The Fair Work Act requires parties to bargain with each other in good faith, but does not require them to reach agreement. If they do not reach agreement, Fair Work Australia will not arbitrate any outcome, other than in certain relatively narrow circumstances. If they do reach agreement, agreements must include a dispute settling clause — but this does not have to include binding arbitration as a last resort.

In adopting this course of legislative policy, the Australian Government is now imitating the American model of collective bargaining whereby the state and the process of arbitration have no place in negotiating an agreement — and where strikes, lockouts and striker replacement by non-union workers are common.

Under the Fair Work Act there is really only one form of enterprise agreement — one made between an employer and his or her employees. Unions can play a role as bargaining agents if they have members. This is a significant right but it is also the nub of the problem. The Conciliation and Arbitration Act of 1904 had as one of its fundamental objects: "To facilitate and encourage the organisation of representative bodies of employers and employees."

That’s gone out the window. You won’t find this object in the Fair Work Act — the current system is totally agnostic as to whether unions are to be encouraged or not.

Under the Conciliation and Arbitration Act, unions flourished, representing at their peak in 1962 more than 60 per cent of all Australian workers. Today, unions represent just 20 per cent of all workers and in the private sector the figure is closer to 14 per cent.

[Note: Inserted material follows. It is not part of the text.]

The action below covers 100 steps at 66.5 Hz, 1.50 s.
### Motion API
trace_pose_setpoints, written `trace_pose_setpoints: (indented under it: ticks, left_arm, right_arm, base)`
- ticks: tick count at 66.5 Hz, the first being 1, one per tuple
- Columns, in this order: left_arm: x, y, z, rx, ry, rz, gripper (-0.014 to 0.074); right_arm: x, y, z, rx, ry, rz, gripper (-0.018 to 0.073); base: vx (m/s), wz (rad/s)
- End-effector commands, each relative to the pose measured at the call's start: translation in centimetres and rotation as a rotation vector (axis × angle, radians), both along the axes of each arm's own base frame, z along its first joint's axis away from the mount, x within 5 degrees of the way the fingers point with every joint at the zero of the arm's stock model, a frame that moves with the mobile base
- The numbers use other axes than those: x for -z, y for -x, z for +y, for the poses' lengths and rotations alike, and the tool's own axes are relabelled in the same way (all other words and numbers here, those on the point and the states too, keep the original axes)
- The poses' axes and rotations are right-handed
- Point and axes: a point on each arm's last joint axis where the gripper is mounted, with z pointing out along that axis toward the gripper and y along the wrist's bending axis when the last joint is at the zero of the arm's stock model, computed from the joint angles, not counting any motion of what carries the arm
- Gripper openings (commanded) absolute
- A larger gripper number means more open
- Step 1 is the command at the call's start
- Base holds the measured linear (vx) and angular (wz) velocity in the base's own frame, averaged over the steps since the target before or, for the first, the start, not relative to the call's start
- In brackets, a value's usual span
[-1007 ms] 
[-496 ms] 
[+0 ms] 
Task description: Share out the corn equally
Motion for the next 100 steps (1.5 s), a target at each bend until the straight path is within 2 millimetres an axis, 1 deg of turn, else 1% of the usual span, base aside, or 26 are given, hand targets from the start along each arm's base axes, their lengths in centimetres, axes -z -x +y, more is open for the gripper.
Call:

This means that 80 to 86 per cent of workers are not organised and really have no collective strength. Non union workers can appoint bargaining representatives to negotiate an agreement but their ability to pressure an employer is — for all practical purposes — non-existent. Most non-union workers will ultimately be forced to make an agreement with their employer if they want a pay increase above the minimum rates set by awards.

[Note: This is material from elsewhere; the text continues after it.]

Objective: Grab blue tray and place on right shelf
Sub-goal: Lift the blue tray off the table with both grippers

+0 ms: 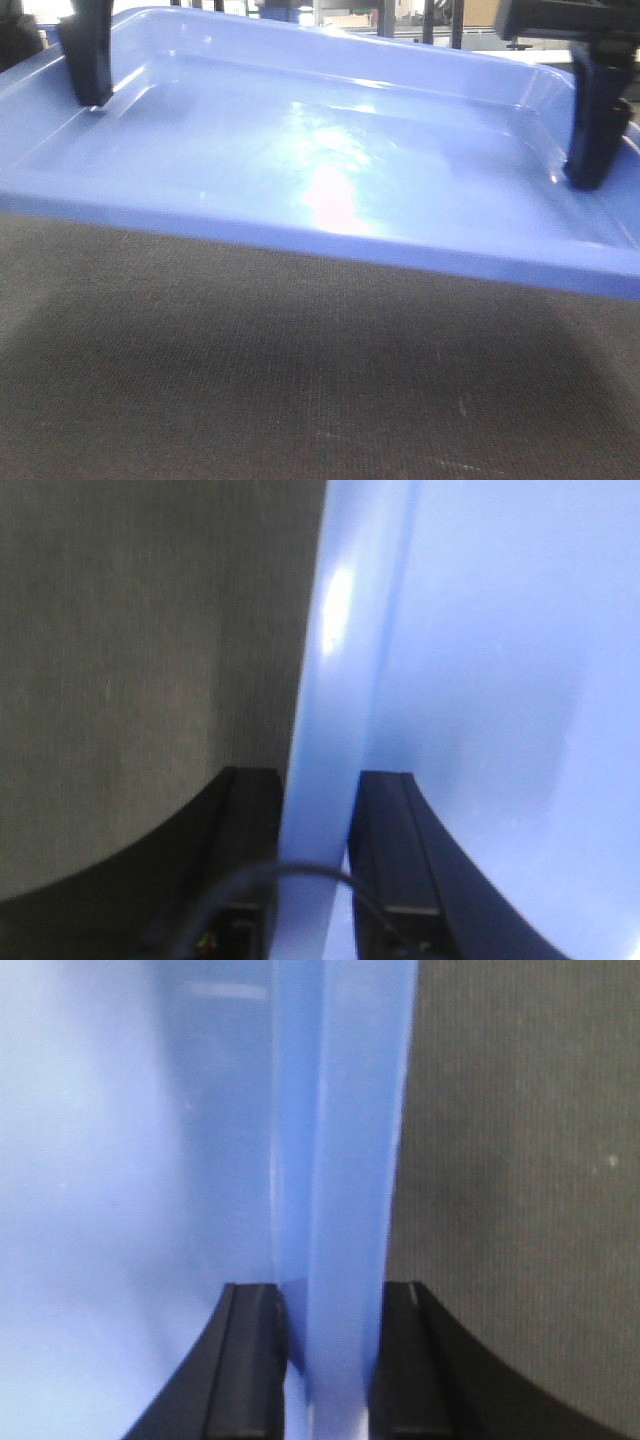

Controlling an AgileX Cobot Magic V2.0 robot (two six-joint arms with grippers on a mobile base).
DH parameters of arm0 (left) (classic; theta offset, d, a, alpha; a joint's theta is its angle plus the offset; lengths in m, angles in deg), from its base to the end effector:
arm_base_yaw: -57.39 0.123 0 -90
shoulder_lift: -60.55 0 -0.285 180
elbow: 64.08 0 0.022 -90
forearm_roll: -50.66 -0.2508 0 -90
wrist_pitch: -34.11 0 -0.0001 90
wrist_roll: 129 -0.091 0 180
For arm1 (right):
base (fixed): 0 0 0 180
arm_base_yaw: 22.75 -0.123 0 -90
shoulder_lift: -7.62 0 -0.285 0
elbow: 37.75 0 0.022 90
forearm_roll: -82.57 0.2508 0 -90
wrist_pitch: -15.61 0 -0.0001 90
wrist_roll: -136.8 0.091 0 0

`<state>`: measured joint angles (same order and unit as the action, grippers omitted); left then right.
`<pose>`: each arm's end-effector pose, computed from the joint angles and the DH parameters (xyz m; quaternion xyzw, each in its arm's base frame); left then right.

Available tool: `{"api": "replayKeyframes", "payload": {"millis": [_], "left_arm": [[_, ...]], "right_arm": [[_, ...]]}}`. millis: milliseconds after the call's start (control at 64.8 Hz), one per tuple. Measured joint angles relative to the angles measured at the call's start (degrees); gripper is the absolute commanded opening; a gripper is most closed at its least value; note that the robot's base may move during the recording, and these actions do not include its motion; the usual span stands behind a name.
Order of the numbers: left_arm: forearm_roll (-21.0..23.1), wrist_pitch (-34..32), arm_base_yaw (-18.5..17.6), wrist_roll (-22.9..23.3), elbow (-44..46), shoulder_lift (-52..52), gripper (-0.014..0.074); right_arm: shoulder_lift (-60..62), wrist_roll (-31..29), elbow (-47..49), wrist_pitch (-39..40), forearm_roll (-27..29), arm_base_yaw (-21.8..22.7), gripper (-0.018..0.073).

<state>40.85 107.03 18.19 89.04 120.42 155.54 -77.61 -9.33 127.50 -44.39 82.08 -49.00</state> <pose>0.2431 -0.1792 0.3408 0.0230 0.9857 -0.0237 0.1650 0.2319 0.1136 0.2997 0.0640 0.9827 0.0836 0.1525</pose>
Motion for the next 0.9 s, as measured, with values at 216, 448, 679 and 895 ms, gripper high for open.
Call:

Non-union agreements are unlikely to contain dispute settling procedures which contain binding arbitration clauses. Awards do not have them. National Employment Standards rights would have to be enforced by the courts if there is no enterprise agreement with a binding arbitration clause.

Awards will continue to be set by a tribunal — but not as the result of arbitration of claims by employees or employers. Disputes arising from awards cannot be arbitrated. Thus only if the parties to an enterprise agreement actually agree to include a binding arbitration clause in an agreement will they have any access to state imposed arbitration — and even this is called "private arbitration".

And thus the unique Australian vision of access to conciliation and binding arbitration as the bedrock of a fair and equitable industrial relations system will be laid to rest on 26 March 2011.